The military chiefs, essentially either soldiers or robbers, were continually fighting, either against each other, or against the peasantry, or public officers of the paramount power, like the barons of Europe; and that paramount power, or its delegates, often found that the easiest way to crush one of these refractory vassals was to put him, as such men had been put in Germany, to the ban of the empire, and offer his lands, his castles, and his wealth to the victor.

This victor brought his own clansmen to occupy the lands and castles of the vanquished; and, as these were the only things thought worth living for, the change commonly involved the utter destruction of the former occupants. The new possessors gave the name of their leader, their clan, or their former place of abode, to their new possession, and the tract of country over which they spread. Thus were founded the Bundēlas, Pawārs, and Chandēls [sic] upon the ruin of the Chandēls of Bundēlkhand, the Baghēlas in Baghēlkhand, or Rīwā, the Kachhwāhās, the Sakarwārs, and others along the Chambal river, and throughout all parts of India.[13]

These classes have never learnt anything, or considered anything worth learning, but the use of the sword; and a Rājpūt chief, next to leading a gang of his own on great enterprises, delights in nothing so much as having a gang or two under his patronage for little ones.

There is hardly a single chief of the Hindoo military class in the Bundēlkhand or Gwālior territories, who does not keep a gang of robbers of some kind or other, and consider it as a very valuable and legitimate source of revenue; or who would not embrace with cordiality the leader of a gang of assassins by profession who should bring him home from every expedition a good horse, a good sword, or a valuable pair of shawls, taken from their victims.

It is much the same in the kingdom of Oudh, where the lands are for the most part held by the same Hindoo military classes, who are in a continual state of war with each other, or with the Government authorities. Three-fourths of the recruits for native infantry regiments are from this class of military agriculturists of Oudh, who have been trained up in this school of contest; and many of the lads, when they enter our ranks, are found to have marks of the cold steel upon their persons.

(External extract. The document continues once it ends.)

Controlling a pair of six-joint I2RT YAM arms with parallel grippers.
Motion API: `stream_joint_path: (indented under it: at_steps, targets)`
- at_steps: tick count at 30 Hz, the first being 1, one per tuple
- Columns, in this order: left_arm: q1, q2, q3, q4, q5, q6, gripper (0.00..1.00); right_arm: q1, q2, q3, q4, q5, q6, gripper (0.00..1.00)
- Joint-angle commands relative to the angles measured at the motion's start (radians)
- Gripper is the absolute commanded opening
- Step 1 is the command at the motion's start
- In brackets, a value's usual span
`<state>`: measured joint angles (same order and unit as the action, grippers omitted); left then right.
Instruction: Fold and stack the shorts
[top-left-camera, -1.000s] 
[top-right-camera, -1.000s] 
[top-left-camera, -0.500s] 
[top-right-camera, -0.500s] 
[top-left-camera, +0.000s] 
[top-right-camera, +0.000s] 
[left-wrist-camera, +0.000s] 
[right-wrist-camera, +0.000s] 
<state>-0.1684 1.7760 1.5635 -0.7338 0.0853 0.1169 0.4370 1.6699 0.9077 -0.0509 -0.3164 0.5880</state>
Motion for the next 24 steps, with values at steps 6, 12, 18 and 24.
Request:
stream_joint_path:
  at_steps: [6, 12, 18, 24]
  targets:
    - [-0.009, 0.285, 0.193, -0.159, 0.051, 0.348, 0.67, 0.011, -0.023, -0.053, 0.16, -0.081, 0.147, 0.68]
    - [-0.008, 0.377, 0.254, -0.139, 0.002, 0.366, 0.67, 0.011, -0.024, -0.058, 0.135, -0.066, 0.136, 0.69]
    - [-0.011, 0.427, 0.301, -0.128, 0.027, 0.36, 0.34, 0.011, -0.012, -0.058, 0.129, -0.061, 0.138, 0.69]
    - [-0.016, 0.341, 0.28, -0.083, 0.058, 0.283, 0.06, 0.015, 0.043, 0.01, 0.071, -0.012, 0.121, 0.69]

A braver set of men is hardly anywhere to be found; or one trained up with finer feelings of devotion towards the power whose salt they eat.[14] A good many of the other fourth of the recruits for our native infantry are drawn from among the Ujainī Rājpūts, or Rājpūts from Ujain,[15] who were established many generations ago in the same manner at Bhōjpur on the bank of the Ganges.[16]

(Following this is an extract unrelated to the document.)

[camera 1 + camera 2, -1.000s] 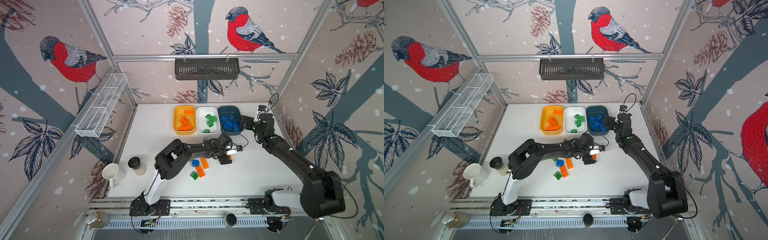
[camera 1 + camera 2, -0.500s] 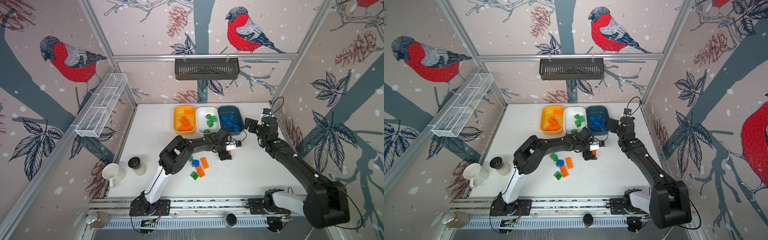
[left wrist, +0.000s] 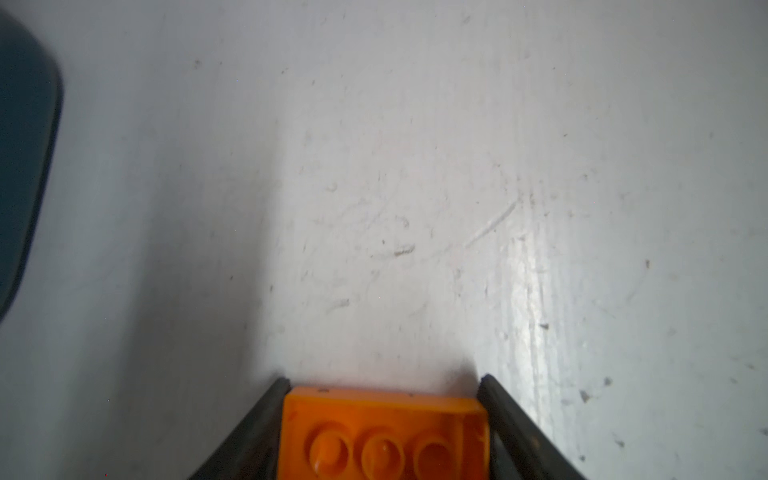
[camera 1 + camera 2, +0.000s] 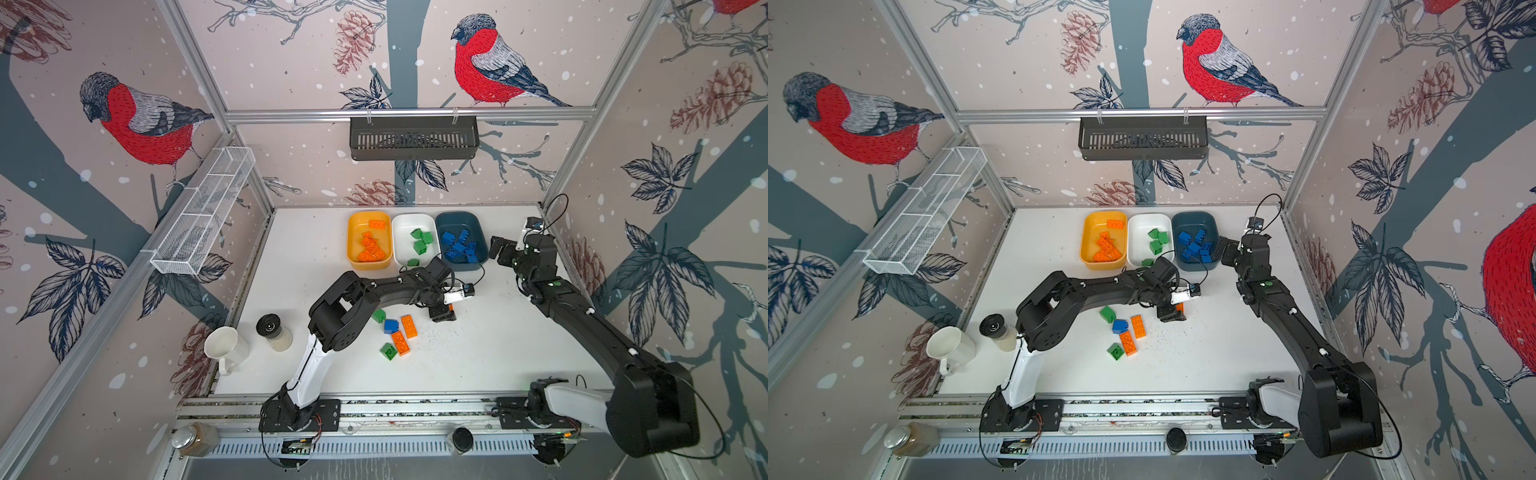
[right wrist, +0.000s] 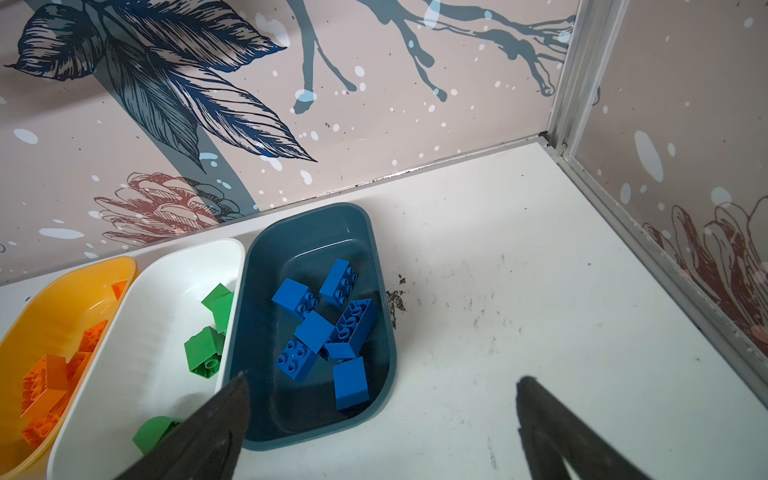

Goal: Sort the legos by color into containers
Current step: 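Lower the left gripper onto the lone orange brick and close it, then carry the orange brick into the yellow bin and open the left gripper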

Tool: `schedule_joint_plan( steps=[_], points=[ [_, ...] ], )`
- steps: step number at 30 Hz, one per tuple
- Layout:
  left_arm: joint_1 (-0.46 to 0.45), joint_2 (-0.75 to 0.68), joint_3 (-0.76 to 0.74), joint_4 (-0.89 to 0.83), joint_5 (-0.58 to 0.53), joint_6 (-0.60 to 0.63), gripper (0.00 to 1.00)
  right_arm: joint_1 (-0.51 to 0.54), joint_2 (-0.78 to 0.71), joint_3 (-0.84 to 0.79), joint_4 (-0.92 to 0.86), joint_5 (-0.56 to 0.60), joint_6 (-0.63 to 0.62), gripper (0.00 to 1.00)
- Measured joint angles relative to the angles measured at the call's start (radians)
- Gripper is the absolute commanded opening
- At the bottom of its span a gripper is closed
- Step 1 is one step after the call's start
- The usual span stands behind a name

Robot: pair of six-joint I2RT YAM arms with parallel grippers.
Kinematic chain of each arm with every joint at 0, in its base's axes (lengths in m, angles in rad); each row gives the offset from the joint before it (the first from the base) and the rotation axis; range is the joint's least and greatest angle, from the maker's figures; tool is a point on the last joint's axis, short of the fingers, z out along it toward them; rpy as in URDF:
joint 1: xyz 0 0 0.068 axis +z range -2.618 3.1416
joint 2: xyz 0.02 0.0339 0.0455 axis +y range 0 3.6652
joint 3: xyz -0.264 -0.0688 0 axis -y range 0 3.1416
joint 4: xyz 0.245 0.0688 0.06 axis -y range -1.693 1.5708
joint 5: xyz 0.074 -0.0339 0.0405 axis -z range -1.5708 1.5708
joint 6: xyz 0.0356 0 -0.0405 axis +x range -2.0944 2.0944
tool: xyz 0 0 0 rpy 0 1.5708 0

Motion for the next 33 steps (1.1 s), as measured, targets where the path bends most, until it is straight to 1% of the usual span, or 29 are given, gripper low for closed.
schedule_joint_plan(
  steps=[4, 9, 16, 20, 23, 27, 29, 33],
  points=[
    [0.028, -0.096, -0.130, 0.046, -0.048, -0.056, 0.68, 0.013, 0.000, 0.000, 0.001, -0.026, -0.005, 0.99],
    [0.073, -0.236, -0.282, 0.155, -0.073, -0.159, 0.68, 0.051, 0.012, 0.004, 0.014, -0.050, -0.008, 0.99],
    [0.181, -0.473, -0.468, 0.338, -0.101, -0.335, 0.68, 0.107, 0.075, 0.050, 0.025, -0.058, -0.024, 1.00],
    [0.241, -0.595, -0.552, 0.443, -0.186, -0.418, 0.70, 0.139, 0.100, 0.071, 0.019, -0.043, -0.029, 0.99],
    [0.291, -0.637, -0.565, 0.486, -0.221, -0.452, 0.69, 0.156, 0.103, 0.079, 0.019, -0.031, -0.029, 1.00],
    [0.373, -0.643, -0.565, 0.525, -0.284, -0.518, 0.69, 0.159, 0.095, 0.074, 0.022, -0.007, -0.027, 0.99],
    [0.410, -0.621, -0.552, 0.529, -0.324, -0.558, 0.69, 0.159, 0.080, 0.063, 0.026, 0.009, -0.023, 1.00],
    [0.463, -0.543, -0.487, 0.518, -0.361, -0.634, 0.69, 0.159, 0.061, 0.050, 0.034, 0.036, -0.002, 0.99]
  ],
)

1. A purōhit is a Brahman family priest.

2. Four hundred thousand rupees, worth at that time more than forty thousand pounds sterling.

3. The magistrate was the author.

4. 'That' in author's text.

5. The water of the Ganges, with which the image of the god Vishnu has been washed, is considered a very holy draught, fit for princes. That with which the image of the god Siva, alias Mahādēo, is washed must not be drunk. The popular belief is that in a dispute between him and his wife, Pārvatī, alias Kālī, she cursed the person that should thenceforward dare to drink of the water that flowed over his images on earth.

The river Ganges is supposed to flow from the top-knot of Siva's head, and no one would drink of it after this curse, were it not that the sacred stream is supposed to come first from the heel of Vishnu, the Preserver. All the little images of Siva, that are made out of stones taken from the bed of the Nerbudda river, are supposed to be absolved from this curse, and water thrown upon them can be drunk with impunity. [W. H. S.]

The natural emblems of Siva, the Bāna-linga quartz pebbles found in the Nerbudda, have already been referred to in the note to Chapter 19, ante, note 9. In the Marāthā country the 'household gods' generally comprise five sacred symbols, namely, the sālagrāma stone of Vishnu, the bāna-linga of Siva, a metallic stone representing the female principle in nature (Sakti), a crystal representing the sun, and a red stone representing Ganesh, the remover of obstacles. The details of the tiresome ritual observed in the worship of these objects occupy pp. 412 to 416 of Monier Williams's Religious Thought and Life in India.